Domain Model Design¶
The following documentations aims to outline the way in which OpenSpending stores and queries data. Note that this documentation is aimed at developers who want to modify core functions of the platform. For anyone who wants to simply load data or use publicly accessible APIs, online help is provided from within the application.
Offline analytics in OpenSpending¶
OpenSpending provides a multi-tenant OLAP-style data store, a concept sometimes referred to as a data mart. The system aims to allow the addition of further datasets at run-time and via the web, while keeping loaded data immutable. For each dataset, a reference is managed within the core data model, and a specific model (i.e. a set of tables) is generated to keep the actual data.
The generated data model usually represents a star schema representation of some set of financial transactions. In a star schema, each individual entry (i.e. each transaction) is stored in a core table, the fact table. This fact table may have two types of attributes: measures and dimensions. Measures describe the actual values of the entry - in the case of OpenSpending, this is some financial unit. Dimensions serve to augument these facts with explanatory information, e.g. the time of the transaction, the spender, recipient, IDs, descriptions and classifications that can be applied to the data.
Unlike most OLAP systems, OpenSpending knows two different types of dimensions: attribute dimensions and compound dimensions. While attribute dimensions only keep a single value, compound dimensions store multiple attributes (e.g. the name, address and vat ID of a supplier who recieves funds).
When querying the data, one can either access indiviudal entries or run aggregations which sum up the measures based on some criterion. Two types of criteria supported in OpenSpending are cuts and drilldowns. Cuts reduce the set of aggregated entries by applying some filter criterion to a set of dimensions of each entry (e.g. one can only include the spending in a single year). Drilldowns, instead of generating a single sum, calculate the sum for each value of a dimension individually (e.g. each year’s spending is calculated seperately).
Modeling/mapping schema¶
OpenSpending keeps an extensive set of metadata for each Dataset. The metadata is used to create the physical model, query the generated data structures, pre-define reports (views) to run off the data and provide general information about the dataset.
The metadata is stored in a specfied object structure, which is often represented as JSON. The basic layout is this:
"dataset": {
... basic dataset attributes ...
},
"mapping": {
... dimension descriptions ...
},
"views": [
... pre-defined views ...
]
Each of these sections is documented below.
Dataset core metadata¶
The core Dataset attributes are very generic and easily explained:
"dataset": {
"name": "machine-name",
"label": "Nicer, human-friendly Title",
"currency": "EUR",
"description": "This can be Markdown-formatted"
}
The name of the dataset will be part of each URL that refers to it, so it makes sense to choose a concise term without any special characters, such as spaces, symbols or text with accents or umlauts.
currency is expected to be a valid, three-letter currency code, e.g.
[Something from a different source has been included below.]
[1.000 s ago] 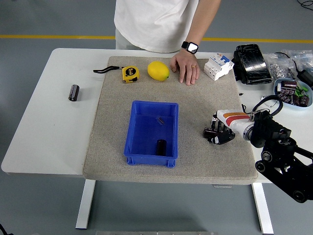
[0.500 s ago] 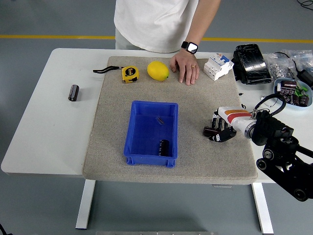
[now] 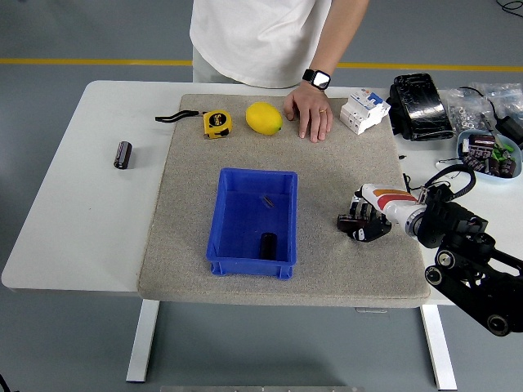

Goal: Pick up the battery,place it into the box

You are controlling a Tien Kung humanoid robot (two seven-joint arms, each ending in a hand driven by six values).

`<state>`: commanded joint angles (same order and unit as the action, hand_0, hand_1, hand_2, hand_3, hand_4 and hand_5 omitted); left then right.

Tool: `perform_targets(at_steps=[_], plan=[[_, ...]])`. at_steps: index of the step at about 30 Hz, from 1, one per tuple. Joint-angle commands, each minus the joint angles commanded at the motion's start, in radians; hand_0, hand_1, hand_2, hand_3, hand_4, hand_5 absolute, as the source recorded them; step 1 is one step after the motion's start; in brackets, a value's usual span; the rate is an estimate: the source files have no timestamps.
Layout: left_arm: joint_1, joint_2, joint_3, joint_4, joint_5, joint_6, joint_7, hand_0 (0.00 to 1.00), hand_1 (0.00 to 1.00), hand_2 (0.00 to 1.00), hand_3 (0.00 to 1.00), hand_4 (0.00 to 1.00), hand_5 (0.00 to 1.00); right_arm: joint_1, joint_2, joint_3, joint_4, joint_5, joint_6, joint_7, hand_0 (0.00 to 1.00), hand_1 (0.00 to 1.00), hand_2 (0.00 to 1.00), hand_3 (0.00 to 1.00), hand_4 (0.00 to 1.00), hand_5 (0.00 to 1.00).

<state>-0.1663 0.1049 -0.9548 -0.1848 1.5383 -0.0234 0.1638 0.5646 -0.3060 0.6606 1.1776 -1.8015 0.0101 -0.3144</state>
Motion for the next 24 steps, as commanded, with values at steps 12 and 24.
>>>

EUR or USD. All measures are by default assumed to be specified in this currency, unless otherwise noted.
Dimension and mapping definitions¶
The second section of the model, mapping, serves a duplicate function: it is both used to define how the data should be modelled in OpenSpending and how values for each attribute can be located within a source CSV file. Future versions of OpenSpending may break this up, defining both a model and mapping.
The mapping section defines a set of fields to define the dataset model, each of which that can have one of four types (see Offline analytics in OpenSpending for a more detailed explanation):
- measure to define a monetary attribute, such as the transaction amount. In fact, if a field called amount exists, it will always be considered a Measure - this is needed to support older versions of the model format. The datatype of measures is always assumed to be a decimal number.
- value to define an AttributeDimension attribute dimension, such as a transaction ID. The datatype for value dimensions has to be set explicitly but it will fall back to string.
- date to set a DateDimension. Note that dates are always assumed to be given in an ISO-style date format, such as YYYY-MM-DD, YYYY-MM or YYYY. For compatibility reasons, any field with the name time is assumed to be a date type dimension.
- any other type value will be treated as a CompoundDimension. For historic reasons, this is often set to classifier or entity. Note that, since compound dimensions have Attribute s, their model syntax varies from that of the other types.
For dimensions of the types measure, value and date, a simple mapping format is available:
"mapping": {
"amount": {
"type": "measure",
"label": "Amount paid",
"description": "...",
"column": "amt",
"default_value": 0.0
},
"time": {
"type": "date",
"label": "Time of transaction",
"description": "...",
"column": "year_paid"
},
"transaction": {
"type": "value",
"label": "Transaction ID",
"description": "12-digit identifier for each entry.",
"column": "tx_id",
"datatype": "string",
"default_value": "<No ID>",
"key": true
}
}
The mapping above defines three fields, one measure and two dimensions. The meaning of type, label and description are somewhat self-explanatory. column is used to define the source column where data for this attribute can be found when the dataset is loaded form a CSV file. If such a column cannot be found (or when it is empty), the system can fall back to a default_value, which will be used instead to fill up missing values. The default_value will not be used, however, if data is present but invalid (e.g. numeric columns with textual values, invalid dates). Such errors will never be loaded and yield an error. The same is true of attributes with empty values for which no default_value has been set (such as time in the example above).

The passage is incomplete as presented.